それまでは、税金が高い福祉国家、という印象が強かった。
人によっては、ムーミン、サンタクロース、森と湖などを思い浮かべるかも。
僕は、ムーミンのことをすっかり忘れてましたが。。笑
フィンランド人が、フィンランドについての研究を論文にしていて。
その内容を紹介していく、というのがこの本の形式。
外人による研究ではないので信頼性が高い!!
なぜ、この国は何度も蘇れたのか?
3つ挙げていきたい。
その前にフィンランドを襲った危機について。
簡単に知っておく必要があるので、紹介します。
実は独立してから100年経っていない国、というのをこの本で知りました。。
- 1917年のロシア革命の混乱に乗じて、1918年に独立。
- 第2次世界大戦でソ連に侵攻され、防衛のために戦うが、それがナチス・ドイツ側と認識され敗戦国に。
- 80年代に好景気が訪れたが、ソ連の崩壊で深刻な経済不況。失業率は20%以上。
- ノキアが携帯電話で世界の覇権を握るが、スマホへの移行に失敗し力を失う。
国の人口は、北海道と同じぐらいの約550万人だったため、ノキアの凋落は影響が大きかったようです。
日本でいうと、トヨタが潰れても足りないんじゃないかな?
振り返りは以上で。
フィンランド人の考え方。
ある調査によると、
フィンランド人は世界一幸福な国民の一つ
明らかに大多数の人が、自らの幸福を自分で作り出せる可能性について楽観視している。
日本人は、悲観的な考え方をしているように感じます。
個人的にもそうだから、というのもある。

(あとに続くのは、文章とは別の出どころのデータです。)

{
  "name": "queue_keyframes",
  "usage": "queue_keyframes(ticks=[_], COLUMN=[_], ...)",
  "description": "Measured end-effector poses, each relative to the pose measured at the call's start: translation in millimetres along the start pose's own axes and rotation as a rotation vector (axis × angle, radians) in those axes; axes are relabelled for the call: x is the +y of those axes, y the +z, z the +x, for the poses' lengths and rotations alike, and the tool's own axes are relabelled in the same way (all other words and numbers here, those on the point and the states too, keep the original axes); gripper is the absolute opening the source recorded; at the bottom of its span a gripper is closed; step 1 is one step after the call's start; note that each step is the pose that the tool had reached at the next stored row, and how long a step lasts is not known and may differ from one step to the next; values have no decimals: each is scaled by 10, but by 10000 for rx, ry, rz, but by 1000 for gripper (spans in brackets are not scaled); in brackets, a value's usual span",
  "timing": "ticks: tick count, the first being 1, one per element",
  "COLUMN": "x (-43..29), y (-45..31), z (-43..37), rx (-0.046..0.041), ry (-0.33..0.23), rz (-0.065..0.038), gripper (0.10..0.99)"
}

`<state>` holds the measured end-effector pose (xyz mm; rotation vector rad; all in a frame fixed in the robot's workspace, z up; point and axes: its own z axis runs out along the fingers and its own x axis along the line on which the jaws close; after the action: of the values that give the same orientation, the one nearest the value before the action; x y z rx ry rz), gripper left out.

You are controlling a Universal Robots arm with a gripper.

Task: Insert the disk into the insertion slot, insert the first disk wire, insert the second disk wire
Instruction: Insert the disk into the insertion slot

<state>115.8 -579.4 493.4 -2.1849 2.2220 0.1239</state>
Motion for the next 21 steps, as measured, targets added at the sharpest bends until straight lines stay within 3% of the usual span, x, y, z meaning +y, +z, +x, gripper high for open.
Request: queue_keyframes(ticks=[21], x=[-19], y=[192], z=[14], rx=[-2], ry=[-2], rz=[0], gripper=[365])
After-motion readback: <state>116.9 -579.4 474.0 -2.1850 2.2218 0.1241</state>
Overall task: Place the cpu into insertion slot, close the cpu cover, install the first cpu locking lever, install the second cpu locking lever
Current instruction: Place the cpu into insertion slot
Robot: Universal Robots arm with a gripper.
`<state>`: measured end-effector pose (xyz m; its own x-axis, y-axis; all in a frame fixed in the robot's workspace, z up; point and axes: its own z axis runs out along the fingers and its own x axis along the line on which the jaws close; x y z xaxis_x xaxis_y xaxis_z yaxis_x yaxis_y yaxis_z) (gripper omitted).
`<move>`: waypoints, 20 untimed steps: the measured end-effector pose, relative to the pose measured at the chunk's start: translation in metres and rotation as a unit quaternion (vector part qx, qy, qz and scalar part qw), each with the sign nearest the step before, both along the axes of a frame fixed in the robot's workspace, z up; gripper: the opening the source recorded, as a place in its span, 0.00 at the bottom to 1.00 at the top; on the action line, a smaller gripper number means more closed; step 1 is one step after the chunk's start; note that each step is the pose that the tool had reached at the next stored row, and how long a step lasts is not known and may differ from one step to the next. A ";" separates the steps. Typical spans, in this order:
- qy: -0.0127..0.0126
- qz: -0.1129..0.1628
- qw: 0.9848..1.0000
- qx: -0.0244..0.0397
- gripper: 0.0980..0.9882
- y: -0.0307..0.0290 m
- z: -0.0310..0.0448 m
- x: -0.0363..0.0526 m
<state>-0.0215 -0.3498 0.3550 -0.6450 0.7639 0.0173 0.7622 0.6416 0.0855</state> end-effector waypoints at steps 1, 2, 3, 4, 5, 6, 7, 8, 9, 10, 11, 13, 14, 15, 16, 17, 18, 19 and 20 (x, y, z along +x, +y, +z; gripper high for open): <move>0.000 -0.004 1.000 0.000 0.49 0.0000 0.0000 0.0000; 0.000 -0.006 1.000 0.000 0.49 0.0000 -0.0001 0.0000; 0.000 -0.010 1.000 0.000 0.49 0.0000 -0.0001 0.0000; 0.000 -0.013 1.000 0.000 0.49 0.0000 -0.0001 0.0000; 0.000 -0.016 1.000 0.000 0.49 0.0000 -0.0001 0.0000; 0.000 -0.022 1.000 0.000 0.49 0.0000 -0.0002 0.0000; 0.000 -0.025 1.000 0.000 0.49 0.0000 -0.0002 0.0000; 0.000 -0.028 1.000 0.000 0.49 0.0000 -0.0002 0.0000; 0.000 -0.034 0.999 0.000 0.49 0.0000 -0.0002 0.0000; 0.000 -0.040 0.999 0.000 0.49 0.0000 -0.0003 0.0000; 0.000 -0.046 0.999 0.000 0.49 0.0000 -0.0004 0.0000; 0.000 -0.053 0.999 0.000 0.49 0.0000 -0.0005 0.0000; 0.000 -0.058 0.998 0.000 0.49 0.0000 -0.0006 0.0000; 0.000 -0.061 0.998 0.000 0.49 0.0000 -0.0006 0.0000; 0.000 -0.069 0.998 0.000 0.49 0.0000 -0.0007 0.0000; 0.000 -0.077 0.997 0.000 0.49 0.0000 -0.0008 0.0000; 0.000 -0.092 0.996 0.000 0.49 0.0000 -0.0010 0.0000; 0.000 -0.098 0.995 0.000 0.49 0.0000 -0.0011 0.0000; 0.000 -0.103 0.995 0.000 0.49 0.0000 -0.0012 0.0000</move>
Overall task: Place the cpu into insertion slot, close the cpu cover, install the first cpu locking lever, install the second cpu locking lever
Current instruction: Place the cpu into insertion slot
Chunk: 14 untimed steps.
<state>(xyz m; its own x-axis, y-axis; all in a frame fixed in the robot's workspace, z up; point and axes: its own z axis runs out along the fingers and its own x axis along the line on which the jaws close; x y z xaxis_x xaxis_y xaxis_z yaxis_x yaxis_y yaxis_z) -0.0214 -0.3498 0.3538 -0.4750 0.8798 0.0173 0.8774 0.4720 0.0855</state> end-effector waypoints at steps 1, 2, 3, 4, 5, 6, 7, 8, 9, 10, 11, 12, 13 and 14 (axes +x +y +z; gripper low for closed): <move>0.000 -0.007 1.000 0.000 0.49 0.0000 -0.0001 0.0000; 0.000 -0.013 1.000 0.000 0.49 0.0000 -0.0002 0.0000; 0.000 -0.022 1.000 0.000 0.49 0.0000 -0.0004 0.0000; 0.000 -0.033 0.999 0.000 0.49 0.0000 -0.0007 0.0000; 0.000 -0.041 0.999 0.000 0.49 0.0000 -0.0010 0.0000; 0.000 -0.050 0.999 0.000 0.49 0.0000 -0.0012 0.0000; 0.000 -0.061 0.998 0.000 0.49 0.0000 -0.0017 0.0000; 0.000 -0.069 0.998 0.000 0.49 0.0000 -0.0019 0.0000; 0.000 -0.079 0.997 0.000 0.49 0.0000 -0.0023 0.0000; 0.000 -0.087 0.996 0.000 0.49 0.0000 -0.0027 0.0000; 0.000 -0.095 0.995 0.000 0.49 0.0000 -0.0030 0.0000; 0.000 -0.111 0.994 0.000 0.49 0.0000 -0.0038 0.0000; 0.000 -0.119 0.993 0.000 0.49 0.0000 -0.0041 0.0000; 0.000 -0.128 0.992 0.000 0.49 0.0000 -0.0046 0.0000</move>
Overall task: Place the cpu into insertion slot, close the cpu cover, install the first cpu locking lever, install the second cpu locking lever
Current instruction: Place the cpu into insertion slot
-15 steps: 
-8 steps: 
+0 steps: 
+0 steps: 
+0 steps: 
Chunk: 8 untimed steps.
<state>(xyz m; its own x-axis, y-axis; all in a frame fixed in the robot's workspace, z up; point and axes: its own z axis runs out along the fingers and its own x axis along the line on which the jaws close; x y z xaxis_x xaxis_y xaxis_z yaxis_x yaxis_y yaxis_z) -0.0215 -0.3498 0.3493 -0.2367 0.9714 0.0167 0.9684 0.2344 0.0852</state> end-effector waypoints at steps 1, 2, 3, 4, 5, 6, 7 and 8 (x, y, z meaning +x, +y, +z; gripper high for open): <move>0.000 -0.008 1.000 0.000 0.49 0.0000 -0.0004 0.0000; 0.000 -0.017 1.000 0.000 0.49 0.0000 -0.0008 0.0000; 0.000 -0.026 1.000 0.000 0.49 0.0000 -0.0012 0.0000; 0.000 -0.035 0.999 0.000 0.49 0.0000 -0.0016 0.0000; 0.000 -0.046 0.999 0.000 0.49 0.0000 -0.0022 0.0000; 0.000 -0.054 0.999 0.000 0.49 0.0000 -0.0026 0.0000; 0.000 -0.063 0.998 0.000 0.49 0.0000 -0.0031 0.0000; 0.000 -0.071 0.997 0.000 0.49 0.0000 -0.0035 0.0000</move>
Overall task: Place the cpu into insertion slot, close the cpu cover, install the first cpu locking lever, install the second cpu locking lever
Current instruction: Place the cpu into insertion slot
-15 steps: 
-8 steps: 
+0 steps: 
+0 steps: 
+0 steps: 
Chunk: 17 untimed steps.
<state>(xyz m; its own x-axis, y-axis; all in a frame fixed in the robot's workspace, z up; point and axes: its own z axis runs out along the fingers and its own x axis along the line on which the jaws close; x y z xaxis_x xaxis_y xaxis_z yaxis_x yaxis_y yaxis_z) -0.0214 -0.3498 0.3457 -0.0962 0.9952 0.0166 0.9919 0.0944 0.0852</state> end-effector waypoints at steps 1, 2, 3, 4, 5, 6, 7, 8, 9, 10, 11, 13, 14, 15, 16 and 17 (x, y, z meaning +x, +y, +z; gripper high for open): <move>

笑
「未来を楽観視できる」というのは羨ましく思いますね。
何度も危機を乗り越えたからこそ、次も大丈夫!!
というように考えるようになったのかもしれない。
逆に日本人と似ているな、と思う要素は、
「勤勉」「粘り強さ」「謙虚さが美徳とされる」
といったことですかね。
環境が持つ強制力。
元々フィンランドは、日本同様に大した資源がない。
国土の7割以上は森林で、氷河の影響も受け、農業にも適していない。
また人口も少なく、海外を意識してビジネスせざるを得ない。
危機を迎える度に知恵を絞り、イノベーションを起こした。
ハイテク産業を育て、同時に教育大国にもなった。
じゃあ日本も危機に陥ればいいの?となりそうだけど、
それは嫌じゃないですか。
だけど、こういった危機感がないと、人って動きにくいですよね。
やっぱり生き物としての本能があるから。
再チャレンジを支える福祉。
フィンランドは近年、若者によって活発に企業が行われているようです。
大学生の多くが一度は企業を考えるというほど。
そこにあるのは、非常に豊かな福祉があるからこそ、気軽に企業に挑戦できる、という関係。
何かに挑戦する際には、退路を断つことも大事だとは思う。
その半面、やっぱり怖いな、と思ってしまうのも事実。
充実したセーフティネットが、それを一押ししてくれる、というのは素敵だなと思います。
最後に、日本とフィンランドの共通の課題が挙げられてます。
今までの忍耐強い仕事の進め方を守りながらも、物事がうまくいかない状況でも、もっとリラックスして、ユーモアと自他に対する寛容な気持ちを忘れずに対処していくこと
慢性的な多忙は創造性を奪う
日本人には結構痛い言葉なのかな?と感じます。
インド人に囲まれて生活してると、この言葉は刺さりますね。
フィンランド人の知り合いは一人もいないけど、話してみたくなる本でした。
海外に来て、日本人であることを今までにないほど意識して。
様々な国の人に興味が出てきたので、タイミング的にも面白く読めましたね。
ムーミンの国ということを知ってる人も、知らなかった僕のような人でもOK。